About the output_scale and output_zero_point of qnn.requantize is limited to a scalar

the following code is extracted from “requantize.cc” ICHECK(IsScalarType(types[3], DataType::Float(32))); // output_scale ICHECK(IsScalarType(types[4], DataType::Int(32))); // output_zero_point

the output_scale and output_zero_point of qnn.requantize is limited to a scalar, but in reality,I met some situation–both of the output scale and zero point were tensor.

I can’t understand the output scale must be a scalar.

We don’t support per-channel quantization for activation. Per-channel is only supported for weight.

I think this convention applies to most DL frameworks and this is also what various quantization white papers recommend. What exactly do you mean by “met in reality”?

in this case: free_var %input: Tensor[(1, 1, 112, 112), float32] /* ty=Tensor[(1, 1, 112, 112), float32] /; %0 = subtract(%input, meta[relay.Constant][0] / ty=Tensor[(1, 1, 1, 1), float32] /) / ty=Tensor[(1, 1, 112, 112), float32] /; %1 = subtract(%0, meta[relay.Constant][1] / ty=Tensor[(1), float32] /) / ty=Tensor[(1, 1, 112, 112), float32] /; %2 = qnn.quantize(%1, 1f / ty=float32 /, 0 / ty=int32 /, out_dtype=“int8”) / ty=Tensor[(1, 1, 112, 112), int8] /; %3 = clip(%2, a_min=-128f, a_max=127f) / ty=Tensor[(1, 1, 112, 112), int8] /; %4 = qnn.quantize(meta[relay.Constant][2] / ty=Tensor[(32, 1, 3, 3), float32] /, 1f / ty=float32 /, 0 / ty=int32 /, out_dtype=“int8”, axis=0) / ty=Tensor[(32, 1, 3, 3), int8] /; %5 = multiply(3.8147e-06f / ty=float32 /, meta[relay.Constant][3] / ty=Tensor[(32), float32] /) / ty=Tensor[(32), float32] /; %6 = qnn.conv2d(%3, %4, 0 / ty=int32 /, 0 / ty=int32 /, 1f / ty=float32 /, %5, strides=[2, 2], padding=[1, 1, 1, 1], channels=32, kernel_size=[3, 3], out_dtype=“int32”); %7 = qnn.quantize(meta[relay.Constant][4] / ty=Tensor[(32), float32] /, 1f / ty=float32 /, 0 / ty=int32 /, out_dtype=“int32”) / ty=Tensor[(32), int32] /; nn.bias_add(%6, %7) / ty=Tensor[(1, 32, 56, 56), float32] */

quantize(1) +dequantize2 +conv2d+quantize(2)+bias:

the conv2d will make tensor affintype (x_t.sacle*w_t.scale),when conv2d is perchannel,and its tensor affintype also an tensor but not a scale,so when conv2d‘’s next node is quantize node(such as quantize(2)),we need insert an requantize node,and the output scale of requantize node is conv2d‘’s affintype.

you can see this code:

@register_fake_quantization_to_integer(“nn.bias_add”)

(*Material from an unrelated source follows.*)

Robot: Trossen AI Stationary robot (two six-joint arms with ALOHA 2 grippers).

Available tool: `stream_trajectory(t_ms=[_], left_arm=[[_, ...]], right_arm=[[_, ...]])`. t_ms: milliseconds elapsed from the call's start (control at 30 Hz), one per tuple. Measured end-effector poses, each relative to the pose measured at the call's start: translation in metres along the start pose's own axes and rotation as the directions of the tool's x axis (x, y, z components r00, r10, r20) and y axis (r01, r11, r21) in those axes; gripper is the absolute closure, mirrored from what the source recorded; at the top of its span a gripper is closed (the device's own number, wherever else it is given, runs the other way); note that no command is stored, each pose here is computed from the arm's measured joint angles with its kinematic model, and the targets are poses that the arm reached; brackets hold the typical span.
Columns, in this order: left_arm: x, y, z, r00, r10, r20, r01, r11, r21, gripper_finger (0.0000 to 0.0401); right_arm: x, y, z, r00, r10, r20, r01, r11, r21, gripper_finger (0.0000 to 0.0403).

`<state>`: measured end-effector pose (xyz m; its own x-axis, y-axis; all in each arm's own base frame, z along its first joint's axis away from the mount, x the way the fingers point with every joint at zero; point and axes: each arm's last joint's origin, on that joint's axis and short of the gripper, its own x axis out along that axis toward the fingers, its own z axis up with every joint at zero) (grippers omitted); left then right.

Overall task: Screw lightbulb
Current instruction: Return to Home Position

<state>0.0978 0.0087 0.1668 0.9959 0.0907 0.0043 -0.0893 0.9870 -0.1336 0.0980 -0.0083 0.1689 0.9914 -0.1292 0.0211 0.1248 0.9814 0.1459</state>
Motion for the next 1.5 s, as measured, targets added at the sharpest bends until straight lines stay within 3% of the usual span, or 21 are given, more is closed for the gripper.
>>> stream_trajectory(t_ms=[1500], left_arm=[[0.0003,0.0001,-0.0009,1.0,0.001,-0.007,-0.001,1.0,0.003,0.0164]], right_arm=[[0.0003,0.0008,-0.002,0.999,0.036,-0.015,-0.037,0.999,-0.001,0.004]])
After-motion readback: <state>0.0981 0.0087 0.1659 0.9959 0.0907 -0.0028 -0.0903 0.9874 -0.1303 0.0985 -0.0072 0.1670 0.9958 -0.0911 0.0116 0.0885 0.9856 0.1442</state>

def bias_add(expr, type_map):

"""Rewrite a bias_add op"""

x, b = expr.args

x_t = type_map[x]

if b in type_map:

    # Ensure bias matches the previous op

    b_t = type_map[b]

    in_scale = fold_constant(x_t.scale)

    in_zero_point = fold_constant(x_t.zero_point)

    if not (

        approx_equal(x_t.scale, b_t.scale)

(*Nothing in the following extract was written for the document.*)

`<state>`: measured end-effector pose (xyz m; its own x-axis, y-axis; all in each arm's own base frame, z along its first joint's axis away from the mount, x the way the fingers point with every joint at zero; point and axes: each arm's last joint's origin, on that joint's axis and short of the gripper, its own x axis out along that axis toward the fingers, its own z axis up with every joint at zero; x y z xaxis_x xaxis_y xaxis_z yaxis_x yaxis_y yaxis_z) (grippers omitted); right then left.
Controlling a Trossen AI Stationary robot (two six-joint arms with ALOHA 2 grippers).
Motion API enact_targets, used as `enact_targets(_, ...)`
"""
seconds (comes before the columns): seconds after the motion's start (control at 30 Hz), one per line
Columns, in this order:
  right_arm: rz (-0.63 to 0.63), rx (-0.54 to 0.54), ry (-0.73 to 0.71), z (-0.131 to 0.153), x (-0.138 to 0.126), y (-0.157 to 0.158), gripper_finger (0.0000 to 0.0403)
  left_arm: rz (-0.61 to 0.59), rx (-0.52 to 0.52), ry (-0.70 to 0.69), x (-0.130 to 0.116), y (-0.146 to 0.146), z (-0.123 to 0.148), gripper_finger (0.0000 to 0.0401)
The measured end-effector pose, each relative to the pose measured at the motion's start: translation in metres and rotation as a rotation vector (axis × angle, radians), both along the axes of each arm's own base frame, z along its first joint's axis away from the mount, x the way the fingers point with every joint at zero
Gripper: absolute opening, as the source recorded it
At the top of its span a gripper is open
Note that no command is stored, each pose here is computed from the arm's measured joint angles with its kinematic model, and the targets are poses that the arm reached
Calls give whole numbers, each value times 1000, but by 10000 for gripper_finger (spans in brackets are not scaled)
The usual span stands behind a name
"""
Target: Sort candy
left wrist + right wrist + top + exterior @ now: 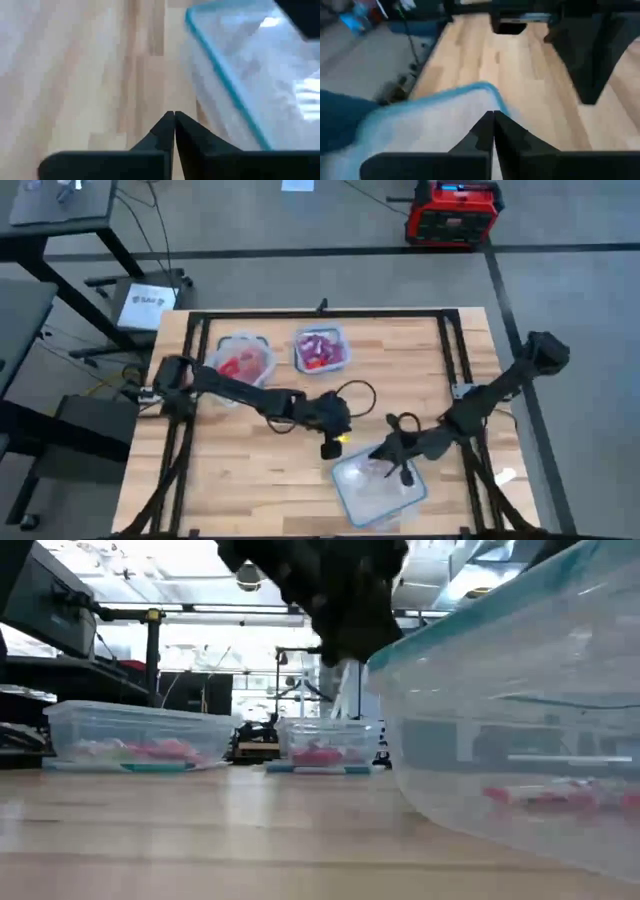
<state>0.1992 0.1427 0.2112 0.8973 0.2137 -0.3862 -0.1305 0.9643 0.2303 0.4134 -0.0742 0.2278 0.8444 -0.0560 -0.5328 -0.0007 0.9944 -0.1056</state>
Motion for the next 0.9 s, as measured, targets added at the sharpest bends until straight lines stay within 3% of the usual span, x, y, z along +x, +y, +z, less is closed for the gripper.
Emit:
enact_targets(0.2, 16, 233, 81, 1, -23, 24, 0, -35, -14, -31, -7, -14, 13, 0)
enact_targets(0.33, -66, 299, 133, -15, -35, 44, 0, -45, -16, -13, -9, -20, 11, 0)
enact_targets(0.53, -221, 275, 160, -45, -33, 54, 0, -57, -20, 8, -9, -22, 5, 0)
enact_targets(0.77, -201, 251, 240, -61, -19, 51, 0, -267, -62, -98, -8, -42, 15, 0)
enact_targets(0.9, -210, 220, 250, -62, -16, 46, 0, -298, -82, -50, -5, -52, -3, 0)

        and approx_equal(x_t.zero_point, b_t.zero_point)

        and tvm.ir.structural_equal(x_t.dtype, b_t.dtype)

    ):

        b = relay.qnn.op.requantize(

            b,

            b_t.scale,

            b_t.zero_point,

            in_scale,

            in_zero_point,

            out_dtype=x_t.dtype,

            axis=0,

        )

else:

    # If the bias is a constant, we need to quantize it

    assert isinstance(b, relay.expr.Constant)

    assert b.checked_type.dtype in ["float32", "float64", "float16", "bfloat16"]

    b = relay.qnn.op.quantize(b, x_t.scale, x_t.zero_point, axis=0, out_dtype=x_t.dtype)

out = relay.op.nn.bias_add(x, b, **expr.attrs)

return [out, x_t]

################
b = relay.qnn.op.requantize(

            b,

            b_t.scale,

            b_t.zero_point,

            in_scale,

            in_zero_point,

            out_dtype=x_t.dtype,

            axis=0,

        )

and the opuput scale of requantize is “in_scale”

I think qnn.add/qnn.mul…should accept tensor as input scale or output scale to avoid such case.